We’ve decided to rent a storage unit for at least the duration of Kate’s three year contract for Bangkok. We’ve put some larger furniture items in there that we may want to hold onto if we decide to come back state-side after three years. If we stay overseas, we’ll re-evaluate at that time.

In addition to the larger items are all of the keepsakes and mementos from my life. One of the hardest parts of this process is going through all of these things realizing how much life I’ve lived and trying to sit with those memories for a little while. There is so much random stuff, but it all has meaning to me. And that’s the crux of this whole thing. It’s just stuff. We place so much meaning on stuff.

I have my dad’s calendar he kept that has things scheduled out past the day he died back in 1994. That hits pretty hard. I have the soccer rosters and stats he meticulously kept from the time he coached my youth travel team.

I have my Section V championship patch from Senior Year when I was the starting left fullback on the varsity soccer team and my varsity letter.
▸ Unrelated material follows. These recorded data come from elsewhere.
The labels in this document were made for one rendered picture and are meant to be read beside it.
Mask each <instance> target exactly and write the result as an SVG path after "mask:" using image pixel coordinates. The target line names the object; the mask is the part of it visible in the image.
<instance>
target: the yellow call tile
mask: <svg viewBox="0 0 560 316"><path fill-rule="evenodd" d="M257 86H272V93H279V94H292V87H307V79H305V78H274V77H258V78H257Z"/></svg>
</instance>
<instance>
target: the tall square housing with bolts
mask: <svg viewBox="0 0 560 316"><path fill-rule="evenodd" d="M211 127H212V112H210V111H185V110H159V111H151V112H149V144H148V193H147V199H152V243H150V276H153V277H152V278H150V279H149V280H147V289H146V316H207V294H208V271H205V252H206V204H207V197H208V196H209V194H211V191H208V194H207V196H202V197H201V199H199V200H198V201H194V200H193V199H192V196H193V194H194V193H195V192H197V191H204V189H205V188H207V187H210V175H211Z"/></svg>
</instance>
I have some newspaper clippings and a pamphlet that was put together commemorating the championship.

I have videotapes as well. VHS tapes of the video yearbook from my senior year. I also have the VHS of my Berklee Senior Recital. I’d love to get it converted to digital, but uncertain where or how to do so, especially with so little time before we leave.
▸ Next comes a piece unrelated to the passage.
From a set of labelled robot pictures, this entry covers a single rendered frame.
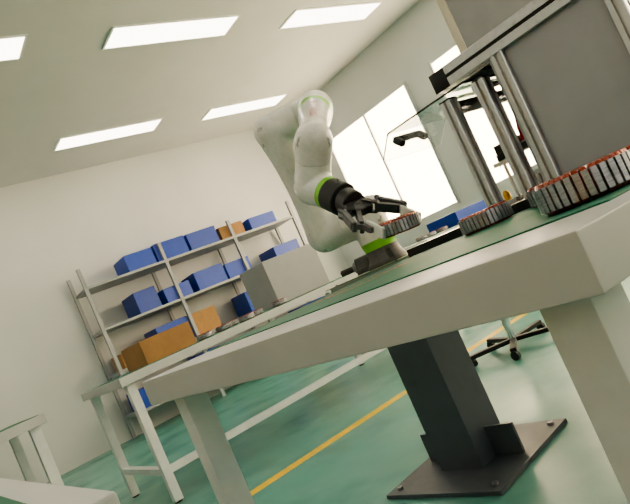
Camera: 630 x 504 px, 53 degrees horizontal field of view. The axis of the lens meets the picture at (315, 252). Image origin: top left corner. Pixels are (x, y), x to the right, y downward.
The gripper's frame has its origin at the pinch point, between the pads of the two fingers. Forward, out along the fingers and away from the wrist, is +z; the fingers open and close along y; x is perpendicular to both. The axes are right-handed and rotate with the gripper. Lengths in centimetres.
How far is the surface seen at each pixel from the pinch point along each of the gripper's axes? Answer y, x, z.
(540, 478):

Then there are the cassette tapes and minidiscs of countless jam sessions at Berklee as well as gigs I played in New York City with my group. Gigs from the long-gone Detour, which was a great spot in the East Village that hosted some amazing musicians on a regular basis. I was fortunate enough to be able to play there pretty regularly. Some of them are also from Cornelia Street Cafe, another long-gone venue from the West Village, which, for me, was most notable as the place I could see George Garzone whenever he performed in NYC. Most of the minidiscs are unlabeled, unfortunately, so I wouldn’t know exactly when they were recorded or who was at the jam session. I’d love to go back and listen to it all again, but who has time for that? I don’t have time to spend countless hours traveling back in time. A large part of what hits me is regret. Regret I didn’t practice harder or have a bigger drive to pursue music. I put in time, but not like my classmates that are now household names in the jazz community. At the same time, I’d love to hear what I sounded like back then, just out of curiosity.
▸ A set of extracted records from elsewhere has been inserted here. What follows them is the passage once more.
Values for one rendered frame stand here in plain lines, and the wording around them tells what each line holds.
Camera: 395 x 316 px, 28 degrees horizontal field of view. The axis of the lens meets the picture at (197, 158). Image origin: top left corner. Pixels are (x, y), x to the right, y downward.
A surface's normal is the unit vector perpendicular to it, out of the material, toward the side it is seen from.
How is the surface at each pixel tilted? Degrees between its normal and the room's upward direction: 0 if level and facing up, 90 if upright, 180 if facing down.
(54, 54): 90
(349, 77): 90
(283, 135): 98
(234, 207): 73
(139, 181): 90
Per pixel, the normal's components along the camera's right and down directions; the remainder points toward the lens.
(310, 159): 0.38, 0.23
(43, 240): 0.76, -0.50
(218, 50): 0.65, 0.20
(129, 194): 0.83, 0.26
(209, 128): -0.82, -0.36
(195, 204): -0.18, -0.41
The most notable item I have, from a personal standpoint, is a recording of a jam session I had the summer after Senior Year of high school in the basement of my friend Sol Shaftel with Jon Gala. Sol would usually play drums and Jon and I would switch off between guitar and bass. My good friend Josh Lawler was our drummer in high school and Sol would play bass, but I think Josh was traveling at the time, which is why he wasn’t around for this. These were just fun times doing our best Jimi Hendrix impressions on guitar. I’d love to hear this tape again, but I have no idea where to find a cassette player at this day and age.

Now I step back, take a breath, and reawaken to my current life. Everything in these boxes has lead me to this moment, about to take a huge leap with my amazing wife and our two boys. These boxes are memories. Fragments of where I come from.

Now it’s time to make some new memories.